» WHAT YOU WILL DO:
State the number of lines in these records that include the word "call", and add nothing to it.

» GIVEN RECORDS:
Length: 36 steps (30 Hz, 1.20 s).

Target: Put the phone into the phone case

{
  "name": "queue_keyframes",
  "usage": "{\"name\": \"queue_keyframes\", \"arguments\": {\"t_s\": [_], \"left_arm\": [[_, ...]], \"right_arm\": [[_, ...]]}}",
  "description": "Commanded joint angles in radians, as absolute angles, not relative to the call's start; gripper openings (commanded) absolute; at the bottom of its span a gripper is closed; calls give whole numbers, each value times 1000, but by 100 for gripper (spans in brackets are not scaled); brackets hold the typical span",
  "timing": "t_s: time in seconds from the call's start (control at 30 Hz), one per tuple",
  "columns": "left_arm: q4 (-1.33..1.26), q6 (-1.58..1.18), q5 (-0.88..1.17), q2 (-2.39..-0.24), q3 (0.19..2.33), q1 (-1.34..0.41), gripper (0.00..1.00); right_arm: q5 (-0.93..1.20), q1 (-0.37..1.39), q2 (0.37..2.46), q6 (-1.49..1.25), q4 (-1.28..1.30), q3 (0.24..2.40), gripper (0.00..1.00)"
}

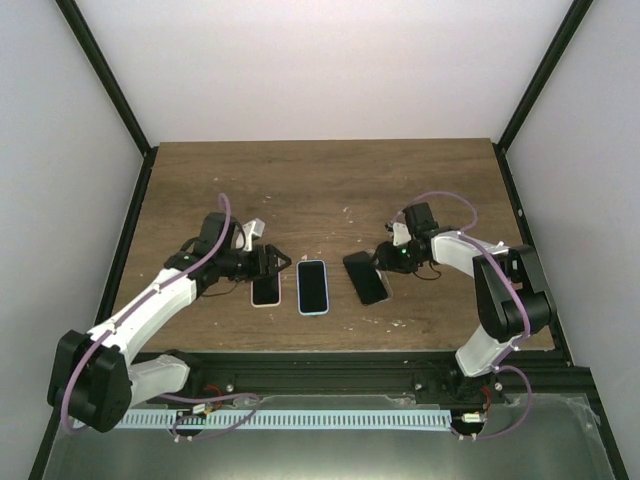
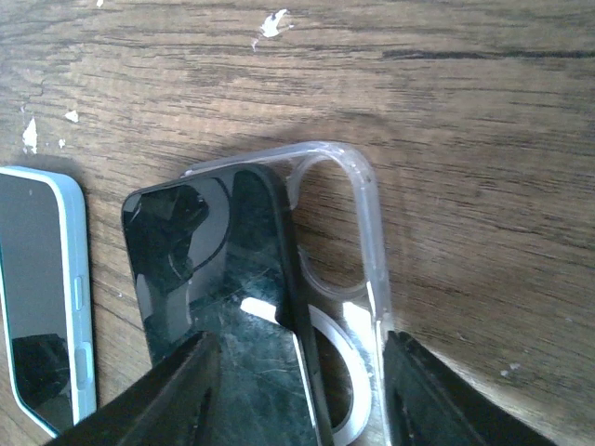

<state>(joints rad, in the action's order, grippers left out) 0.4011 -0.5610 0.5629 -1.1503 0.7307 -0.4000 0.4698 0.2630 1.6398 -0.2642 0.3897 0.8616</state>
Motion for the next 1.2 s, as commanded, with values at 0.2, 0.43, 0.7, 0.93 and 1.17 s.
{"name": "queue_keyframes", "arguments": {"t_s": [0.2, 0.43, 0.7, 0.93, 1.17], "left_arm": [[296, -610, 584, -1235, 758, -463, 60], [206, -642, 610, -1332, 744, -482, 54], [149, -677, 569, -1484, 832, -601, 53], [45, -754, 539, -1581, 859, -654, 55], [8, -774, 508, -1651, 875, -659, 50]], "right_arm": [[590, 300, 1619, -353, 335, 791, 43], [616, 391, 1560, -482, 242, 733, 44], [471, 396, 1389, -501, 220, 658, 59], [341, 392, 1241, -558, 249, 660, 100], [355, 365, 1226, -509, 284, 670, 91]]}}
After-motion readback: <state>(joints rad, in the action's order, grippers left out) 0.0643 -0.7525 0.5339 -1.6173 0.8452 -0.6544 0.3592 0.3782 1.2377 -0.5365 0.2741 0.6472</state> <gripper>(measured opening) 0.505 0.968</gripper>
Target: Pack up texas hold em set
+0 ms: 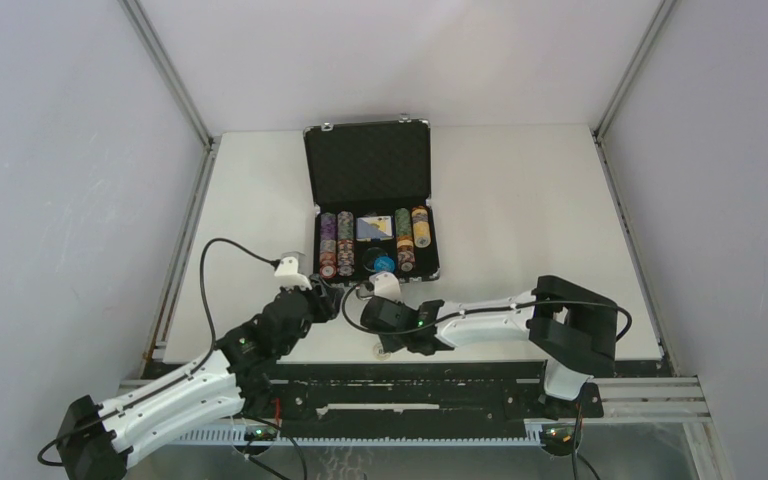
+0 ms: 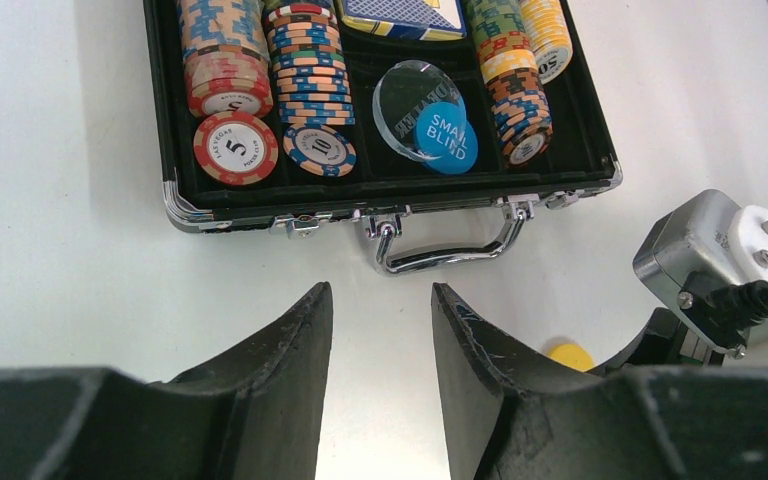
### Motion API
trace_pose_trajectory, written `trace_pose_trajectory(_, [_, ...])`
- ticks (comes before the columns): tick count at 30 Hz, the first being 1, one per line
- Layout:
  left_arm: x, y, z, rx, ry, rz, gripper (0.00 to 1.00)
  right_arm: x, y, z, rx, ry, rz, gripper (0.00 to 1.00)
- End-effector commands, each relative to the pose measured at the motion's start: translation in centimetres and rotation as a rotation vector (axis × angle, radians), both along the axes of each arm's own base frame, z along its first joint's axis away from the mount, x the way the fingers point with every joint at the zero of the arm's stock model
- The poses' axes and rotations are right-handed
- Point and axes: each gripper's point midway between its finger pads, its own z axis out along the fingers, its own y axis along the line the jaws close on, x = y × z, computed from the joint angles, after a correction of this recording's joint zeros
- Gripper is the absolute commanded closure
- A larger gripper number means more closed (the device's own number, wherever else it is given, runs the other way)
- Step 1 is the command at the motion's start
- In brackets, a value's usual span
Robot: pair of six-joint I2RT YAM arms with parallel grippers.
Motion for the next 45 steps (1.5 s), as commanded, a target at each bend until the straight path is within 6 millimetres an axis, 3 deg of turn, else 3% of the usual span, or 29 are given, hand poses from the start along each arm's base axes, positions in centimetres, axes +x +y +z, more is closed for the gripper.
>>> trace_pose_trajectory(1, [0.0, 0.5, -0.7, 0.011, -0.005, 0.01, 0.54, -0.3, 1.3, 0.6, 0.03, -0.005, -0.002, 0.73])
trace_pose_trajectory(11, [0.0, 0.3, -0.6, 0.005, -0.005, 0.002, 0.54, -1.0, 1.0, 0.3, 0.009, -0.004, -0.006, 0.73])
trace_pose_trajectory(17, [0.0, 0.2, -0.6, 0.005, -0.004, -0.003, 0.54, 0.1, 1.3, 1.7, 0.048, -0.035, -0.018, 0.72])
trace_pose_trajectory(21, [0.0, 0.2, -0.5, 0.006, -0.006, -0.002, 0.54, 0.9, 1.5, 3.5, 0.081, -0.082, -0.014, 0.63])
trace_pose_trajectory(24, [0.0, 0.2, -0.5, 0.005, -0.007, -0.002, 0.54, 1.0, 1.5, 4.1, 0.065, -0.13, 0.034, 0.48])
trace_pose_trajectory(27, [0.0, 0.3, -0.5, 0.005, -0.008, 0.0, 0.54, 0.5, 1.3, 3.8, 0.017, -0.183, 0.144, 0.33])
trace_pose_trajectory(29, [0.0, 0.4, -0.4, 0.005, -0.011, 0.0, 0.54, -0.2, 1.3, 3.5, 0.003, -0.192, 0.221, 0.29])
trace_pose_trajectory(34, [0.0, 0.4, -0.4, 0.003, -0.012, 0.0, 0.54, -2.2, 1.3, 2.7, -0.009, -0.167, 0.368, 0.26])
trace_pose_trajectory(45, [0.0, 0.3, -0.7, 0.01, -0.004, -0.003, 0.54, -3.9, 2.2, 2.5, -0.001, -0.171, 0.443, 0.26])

» EXERCISE OUTPUT:
2